# [Assignment]
Could the listing be repeated exactly, with every picture dropped?

Start of Raw data

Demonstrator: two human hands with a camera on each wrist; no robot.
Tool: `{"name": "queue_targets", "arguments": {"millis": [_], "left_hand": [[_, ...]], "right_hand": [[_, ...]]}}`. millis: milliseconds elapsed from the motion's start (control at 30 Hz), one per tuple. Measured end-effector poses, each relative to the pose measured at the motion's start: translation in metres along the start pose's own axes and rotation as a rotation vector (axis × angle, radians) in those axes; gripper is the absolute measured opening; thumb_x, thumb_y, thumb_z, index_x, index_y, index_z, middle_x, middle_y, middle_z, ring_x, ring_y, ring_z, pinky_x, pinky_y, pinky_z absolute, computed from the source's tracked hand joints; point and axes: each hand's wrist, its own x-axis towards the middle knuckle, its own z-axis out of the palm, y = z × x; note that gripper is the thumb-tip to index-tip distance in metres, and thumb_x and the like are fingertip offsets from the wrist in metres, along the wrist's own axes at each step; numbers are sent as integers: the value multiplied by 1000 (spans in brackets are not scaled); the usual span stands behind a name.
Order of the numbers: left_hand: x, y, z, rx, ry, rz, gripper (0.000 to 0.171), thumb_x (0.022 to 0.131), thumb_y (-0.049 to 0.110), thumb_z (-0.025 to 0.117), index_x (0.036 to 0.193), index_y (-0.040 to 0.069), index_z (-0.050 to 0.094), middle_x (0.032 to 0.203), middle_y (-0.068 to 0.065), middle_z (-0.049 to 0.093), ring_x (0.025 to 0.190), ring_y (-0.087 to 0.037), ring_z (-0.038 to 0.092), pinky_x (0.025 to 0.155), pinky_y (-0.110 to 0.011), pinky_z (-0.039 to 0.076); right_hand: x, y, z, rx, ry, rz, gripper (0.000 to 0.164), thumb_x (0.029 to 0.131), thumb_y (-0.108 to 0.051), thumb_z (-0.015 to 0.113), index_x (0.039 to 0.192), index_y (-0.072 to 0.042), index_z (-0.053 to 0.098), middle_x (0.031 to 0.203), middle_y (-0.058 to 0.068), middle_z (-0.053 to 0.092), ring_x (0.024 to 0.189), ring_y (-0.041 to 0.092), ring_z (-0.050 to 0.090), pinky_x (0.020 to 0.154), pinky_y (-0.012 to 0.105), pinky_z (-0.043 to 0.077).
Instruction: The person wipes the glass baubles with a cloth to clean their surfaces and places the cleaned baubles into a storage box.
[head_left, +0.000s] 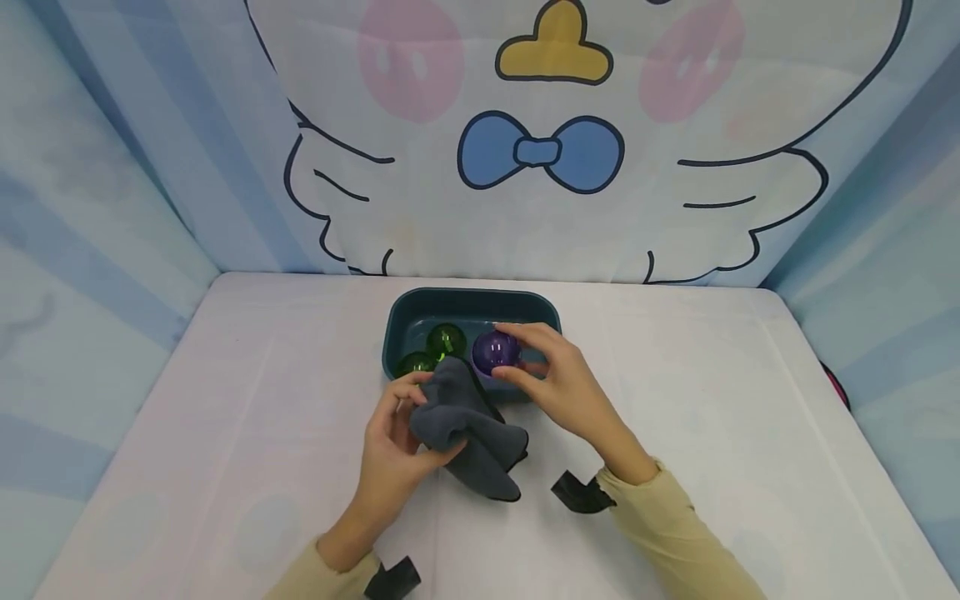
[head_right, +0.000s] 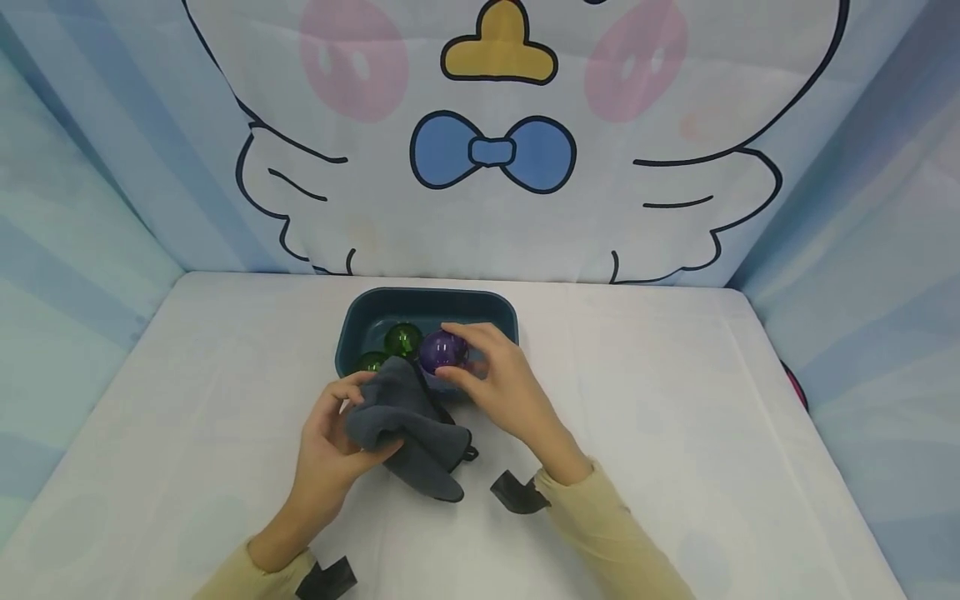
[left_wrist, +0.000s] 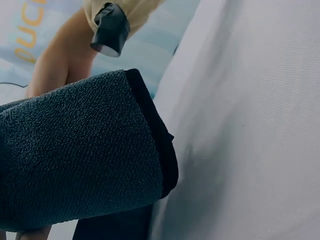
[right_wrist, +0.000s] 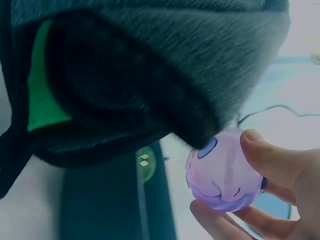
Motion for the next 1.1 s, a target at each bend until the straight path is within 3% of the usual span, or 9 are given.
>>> {"name": "queue_targets", "arguments": {"millis": [433, 700, 933, 1100], "left_hand": [[-4, -15, -9, -61, 5, 14, 57, 67, -27, 72, 106, -9, 36, 140, -14, 41, 128, -20, 50, 99, -26, 53], [-12, -15, -27, 95, -29, 33, 54, 67, -22, 77, 104, -8, 40, 138, -18, 43, 122, -17, 54, 101, -19, 48], [-21, -17, -50, 235, -54, 88, 52, 66, -17, 81, 100, -6, 43, 136, -20, 43, 124, -15, 51, 100, -17, 48], [-26, -18, -63, 265, -74, 61, 52, 66, -18, 81, 100, -4, 45, 137, -15, 43, 126, -14, 49, 99, -16, 48]], "right_hand": [[17, 36, 19, -196, -37, 21, 50, 87, -14, 77, 133, -4, 61, 127, 16, 59, 114, 28, 63, 87, 33, 60], [21, 41, 26, -357, -82, -16, 50, 86, -21, 78, 131, -5, 63, 124, 14, 63, 113, 28, 62, 92, 43, 55], [25, 42, 30, -384, -115, 49, 50, 86, -23, 78, 130, -5, 64, 127, 15, 64, 117, 30, 61, 96, 46, 54], [29, 43, 33, -381, -126, 78, 48, 86, -21, 79, 129, -5, 64, 127, 16, 64, 118, 31, 60, 98, 48, 53]]}}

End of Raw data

# [Task response]
Demonstrator: two human hands with a camera on each wrist; no robot.
Tool: `{"name": "queue_targets", "arguments": {"millis": [_], "left_hand": [[_, ...]], "right_hand": [[_, ...]]}}`. millis: milliseconds elapsed from the motion's start (control at 30 Hz), one per tuple. Measured end-effector poses, each relative to the pose measured at the motion's start: translation in metres along the start pose's own axes and rotation as a rotation vector (axis × angle, radians) in those axes; gripper is the absolute measured opening; thumb_x, thumb_y, thumb_z, index_x, index_y, index_z, middle_x, middle_y, middle_z, ring_x, ring_y, ring_z, pinky_x, pinky_y, pinky_z absolute, computed from the source's tracked hand joints; point and axes: each hand's wrist, its own x-axis towards the middle knuckle, its own z-axis out of the palm, y = z × x; note that gripper is the thumb-tip to index-tip distance in metres, and thumb_x and the like are fingertip offsets from the wrist in metres, along the wrist's own axes at each step; numbers are sent as integers: the value multiplied by 1000 (spans in brackets are not scaled); the usual span stands behind a name.
Order of the numbers: left_hand: x, y, z, rx, ry, rz, gripper (0.000 to 0.171), thumb_x (0.022 to 0.131), thumb_y (-0.049 to 0.110), thumb_z (-0.025 to 0.117), index_x (0.036 to 0.193), index_y (-0.040 to 0.069), index_z (-0.050 to 0.094), middle_x (0.032 to 0.203), middle_y (-0.068 to 0.065), middle_z (-0.049 to 0.093), ring_x (0.025 to 0.190), ring_y (-0.087 to 0.037), ring_z (-0.038 to 0.092), pinky_x (0.025 to 0.155), pinky_y (-0.110 to 0.011), pinky_z (-0.039 to 0.076); right_hand: x, y, z, rx, ry, rz, gripper (0.000 to 0.164), thumb_x (0.029 to 0.131), thumb_y (-0.108 to 0.051), thumb_z (-0.015 to 0.113), index_x (0.039 to 0.192), index_y (-0.072 to 0.042), index_z (-0.053 to 0.098), middle_x (0.031 to 0.203), middle_y (-0.058 to 0.068), middle_z (-0.053 to 0.092), ring_x (0.024 to 0.189), ring_y (-0.041 to 0.092), ring_z (-0.050 to 0.090), pinky_x (0.020 to 0.154), pinky_y (-0.012 to 0.105), pinky_z (-0.043 to 0.077).
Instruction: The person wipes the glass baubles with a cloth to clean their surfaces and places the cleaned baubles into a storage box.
[head_left, +0.000s] 
[head_right, +0.000s] 
[left_wrist, +0.000s] 
[right_wrist, +0.000s] 
Motion for the next 1.1 s, a target at each bend until the straight path is within 3% of the usual span, or 9 are given.
>>> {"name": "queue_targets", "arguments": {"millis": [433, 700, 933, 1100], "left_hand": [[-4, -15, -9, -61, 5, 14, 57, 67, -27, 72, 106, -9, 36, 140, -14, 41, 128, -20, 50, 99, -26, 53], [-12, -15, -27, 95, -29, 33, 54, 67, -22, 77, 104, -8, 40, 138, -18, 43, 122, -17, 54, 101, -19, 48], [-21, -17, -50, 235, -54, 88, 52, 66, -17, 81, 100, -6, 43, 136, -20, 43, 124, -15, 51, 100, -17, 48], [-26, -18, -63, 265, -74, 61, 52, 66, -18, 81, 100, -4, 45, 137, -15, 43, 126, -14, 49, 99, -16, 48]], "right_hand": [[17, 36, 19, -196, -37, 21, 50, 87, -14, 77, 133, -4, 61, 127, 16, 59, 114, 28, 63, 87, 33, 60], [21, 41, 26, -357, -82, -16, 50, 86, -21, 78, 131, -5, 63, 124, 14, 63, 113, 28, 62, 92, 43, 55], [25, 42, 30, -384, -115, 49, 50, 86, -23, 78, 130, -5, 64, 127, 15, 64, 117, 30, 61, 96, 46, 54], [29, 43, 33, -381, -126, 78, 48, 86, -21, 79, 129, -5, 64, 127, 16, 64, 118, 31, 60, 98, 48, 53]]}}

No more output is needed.